What the exercise asks » Text only, exactly as given: reproduce the entries below without their pictures.
-*-
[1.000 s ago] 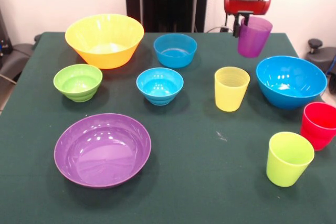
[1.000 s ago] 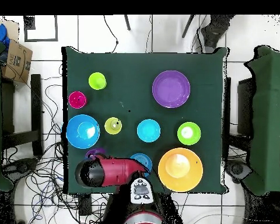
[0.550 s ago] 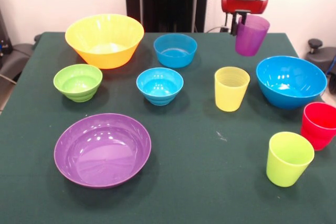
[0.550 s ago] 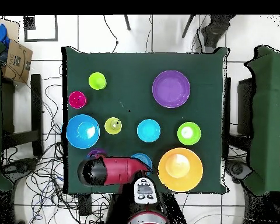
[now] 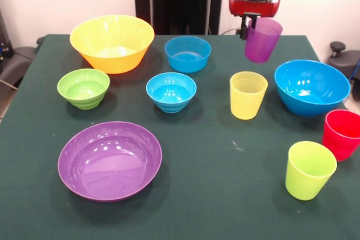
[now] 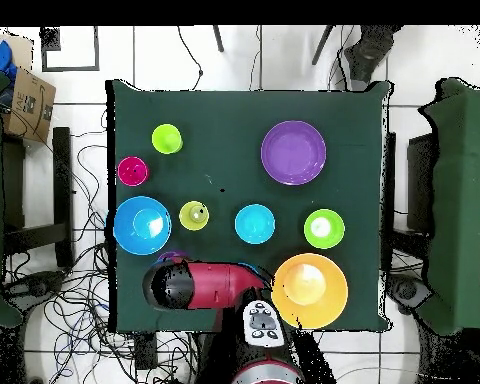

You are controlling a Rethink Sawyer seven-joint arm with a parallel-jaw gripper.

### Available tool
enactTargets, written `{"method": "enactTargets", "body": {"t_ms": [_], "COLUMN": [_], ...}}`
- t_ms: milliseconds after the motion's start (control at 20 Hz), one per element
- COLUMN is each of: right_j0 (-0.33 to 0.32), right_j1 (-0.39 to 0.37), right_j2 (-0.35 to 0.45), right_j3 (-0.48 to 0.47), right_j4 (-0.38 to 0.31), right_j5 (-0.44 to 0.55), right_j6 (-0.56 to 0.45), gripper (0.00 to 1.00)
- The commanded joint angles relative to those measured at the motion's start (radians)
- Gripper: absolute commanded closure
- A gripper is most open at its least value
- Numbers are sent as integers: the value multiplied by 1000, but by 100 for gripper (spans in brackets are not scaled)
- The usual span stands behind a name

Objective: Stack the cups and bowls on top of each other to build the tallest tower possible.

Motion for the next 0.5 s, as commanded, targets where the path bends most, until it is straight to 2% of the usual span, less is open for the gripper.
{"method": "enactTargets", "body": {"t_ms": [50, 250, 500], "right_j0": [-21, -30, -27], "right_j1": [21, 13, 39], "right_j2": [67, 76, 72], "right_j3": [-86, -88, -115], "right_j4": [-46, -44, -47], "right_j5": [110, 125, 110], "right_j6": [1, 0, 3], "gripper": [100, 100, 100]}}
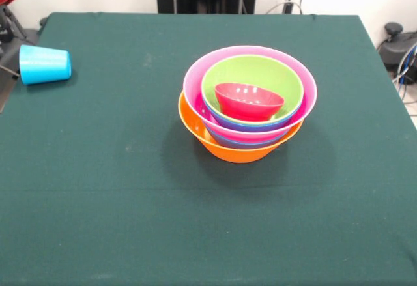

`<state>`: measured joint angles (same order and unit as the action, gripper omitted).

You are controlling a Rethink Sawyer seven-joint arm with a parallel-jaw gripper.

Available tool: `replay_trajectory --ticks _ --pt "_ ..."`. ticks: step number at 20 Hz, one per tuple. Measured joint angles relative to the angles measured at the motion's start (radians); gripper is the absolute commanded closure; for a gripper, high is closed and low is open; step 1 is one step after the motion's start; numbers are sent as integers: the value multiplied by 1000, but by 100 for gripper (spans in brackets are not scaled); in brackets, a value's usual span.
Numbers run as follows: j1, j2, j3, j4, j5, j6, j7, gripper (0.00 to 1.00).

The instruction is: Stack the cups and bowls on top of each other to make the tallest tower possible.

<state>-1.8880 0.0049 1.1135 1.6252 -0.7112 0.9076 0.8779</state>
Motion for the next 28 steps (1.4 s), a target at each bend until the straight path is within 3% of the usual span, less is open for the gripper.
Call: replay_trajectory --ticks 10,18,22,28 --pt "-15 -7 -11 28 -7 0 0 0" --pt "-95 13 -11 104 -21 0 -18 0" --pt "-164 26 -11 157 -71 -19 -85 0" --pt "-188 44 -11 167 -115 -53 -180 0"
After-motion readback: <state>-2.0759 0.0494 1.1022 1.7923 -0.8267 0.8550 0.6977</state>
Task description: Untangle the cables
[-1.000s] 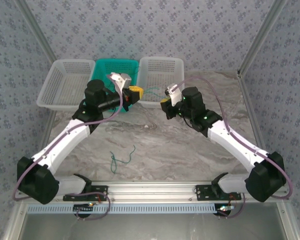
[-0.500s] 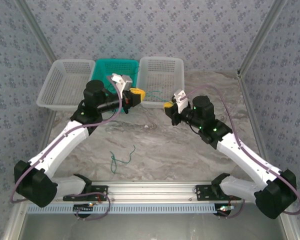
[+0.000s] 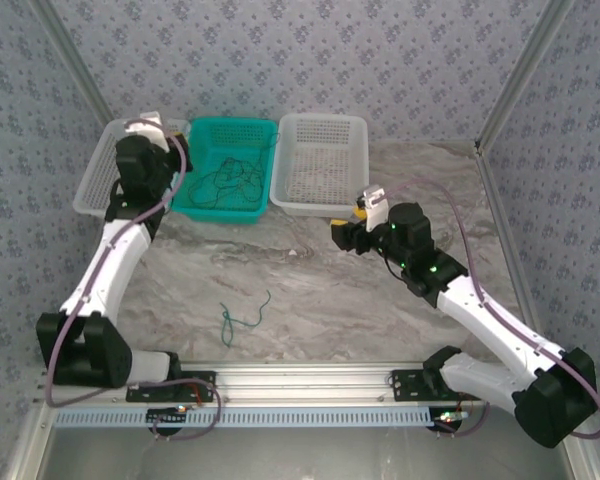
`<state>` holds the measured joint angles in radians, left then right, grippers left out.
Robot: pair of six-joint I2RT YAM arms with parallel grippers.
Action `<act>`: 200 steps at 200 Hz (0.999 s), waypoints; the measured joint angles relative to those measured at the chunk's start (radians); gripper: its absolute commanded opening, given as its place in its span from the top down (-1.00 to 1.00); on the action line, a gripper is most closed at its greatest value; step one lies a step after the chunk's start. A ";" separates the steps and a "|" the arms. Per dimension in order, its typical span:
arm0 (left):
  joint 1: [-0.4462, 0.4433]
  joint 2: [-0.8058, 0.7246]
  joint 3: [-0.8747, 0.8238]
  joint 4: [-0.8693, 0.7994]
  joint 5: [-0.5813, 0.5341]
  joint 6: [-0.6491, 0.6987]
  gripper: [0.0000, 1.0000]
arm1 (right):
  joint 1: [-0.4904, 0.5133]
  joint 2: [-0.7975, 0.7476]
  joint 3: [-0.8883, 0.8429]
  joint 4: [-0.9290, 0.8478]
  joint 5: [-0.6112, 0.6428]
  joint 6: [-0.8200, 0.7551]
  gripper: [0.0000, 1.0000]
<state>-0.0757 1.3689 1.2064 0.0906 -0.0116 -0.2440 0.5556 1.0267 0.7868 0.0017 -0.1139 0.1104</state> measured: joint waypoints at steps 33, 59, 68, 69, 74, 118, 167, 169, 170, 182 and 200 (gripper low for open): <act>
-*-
Written answer »
[1.000 s ago] 
[1.000 s ago] 
[0.550 s ago] 
[0.550 s ago] 
[now] 
[now] 

You are controlling a Rethink Sawyer seven-joint arm with a parallel-jaw gripper.

### Available tool
enactTargets, written `{"method": "enactTargets", "body": {"t_ms": [_], "COLUMN": [_], ...}}`
- t_ms: milliseconds after the motion's start (control at 20 Hz), one per element
- COLUMN is each of: right_j0 (-0.33 to 0.32), right_j1 (-0.39 to 0.37), right_j2 (-0.35 to 0.45), right_j3 (-0.48 to 0.47), right_j4 (-0.38 to 0.31), right_j5 (-0.44 to 0.55), right_j6 (-0.56 to 0.45), gripper (0.00 to 1.00)
- The commanded joint angles relative to those measured at the motion's start (radians)
- Gripper: absolute commanded closure
- A gripper is most open at its least value
- Numbers are sent as integers: the value multiplied by 1000, but by 100 for gripper (spans in brackets are not scaled)
- The usual span stands behind a name

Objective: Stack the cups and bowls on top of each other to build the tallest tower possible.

Motion for the next 0.5 s, as commanded, targets where the path bends most, until it is straight to 2% of the usual span, less is open for the gripper.
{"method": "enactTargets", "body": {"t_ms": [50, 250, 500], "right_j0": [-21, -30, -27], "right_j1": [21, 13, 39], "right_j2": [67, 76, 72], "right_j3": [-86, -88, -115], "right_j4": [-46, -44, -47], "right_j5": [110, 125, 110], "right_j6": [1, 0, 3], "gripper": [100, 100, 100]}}

`<state>`: measured joint angles (same order and unit as the action, gripper omitted).

You are controlling a Rethink Sawyer seven-joint arm with a parallel-jaw gripper.

Available tool: `replay_trajectory --ticks _ --pt "_ ..."`. ticks: step number at 20 Hz, one per tuple. Measured joint angles relative to the angles measured at the motion's start (radians); gripper is the absolute commanded closure; for a gripper, high is closed and low is open; step 1 is one step after the motion's start; numbers are sent as integers: the value multiplied by 1000, but by 100 for gripper (spans in brackets are not scaled); in brackets, a value's usual span.
Numbers run as follows: j1, j2, j3, j4, j5, j6, j7, gripper (0.00 to 1.00).

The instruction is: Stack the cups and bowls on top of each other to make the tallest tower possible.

<state>-1.8880 0.0049 1.1135 1.6252 -0.7112 0.9076 0.8779</state>
Motion for the next 28 steps (1.4 s), a target at each bend until the straight path is within 3% of the usual span, less is open for the gripper.
Call: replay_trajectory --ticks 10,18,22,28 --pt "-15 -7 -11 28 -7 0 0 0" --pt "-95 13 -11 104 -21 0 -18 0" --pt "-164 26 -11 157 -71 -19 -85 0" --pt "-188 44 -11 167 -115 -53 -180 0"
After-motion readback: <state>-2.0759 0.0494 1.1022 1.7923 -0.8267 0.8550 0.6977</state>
Task description: Untangle the cables
[-1.000s] 
[-0.500s] 
[+0.000s] 
`<state>` holds the measured joint angles in radians, left then right, grippers left out.
Robot: pair of six-joint I2RT YAM arms with parallel grippers.
Action `<act>`: 200 steps at 200 Hz (0.999 s), waypoints; the measured joint angles relative to those measured at the chunk's start (radians); gripper: its absolute commanded opening, given as its place in its span from the top down (-1.00 to 1.00); on the action line, a gripper is most closed at its greatest value; step one lies a step after the chunk's start. A ";" separates the steps and a "|" the arms. Per dimension in order, its typical span:
arm0 (left):
  joint 1: [-0.4462, 0.4433]
  joint 2: [-0.8058, 0.7246]
  joint 3: [-0.8747, 0.8238]
  joint 4: [-0.8693, 0.7994]
  joint 5: [-0.5813, 0.5341]
  joint 6: [-0.6491, 0.6987]
  gripper: [0.0000, 1.0000]
arm1 (right):
  joint 1: [-0.4904, 0.5133]
  joint 2: [-0.7975, 0.7476]
  joint 3: [-0.8883, 0.8429]
  joint 4: [-0.9290, 0.8478]
  joint 5: [-0.6112, 0.6428]
  joint 6: [-0.8200, 0.7551]
  gripper: [0.0000, 1.0000]
<state>-0.0757 1.3689 1.2064 0.0906 -0.0116 -0.2440 0.5556 1.0267 0.7868 0.0017 -0.1139 0.1104</state> measured: joint waypoints at steps 33, 59, 68, 69, 74, 118, 167, 169, 170, 182 and 200 (gripper low for open): <act>

Now the exercise is complete.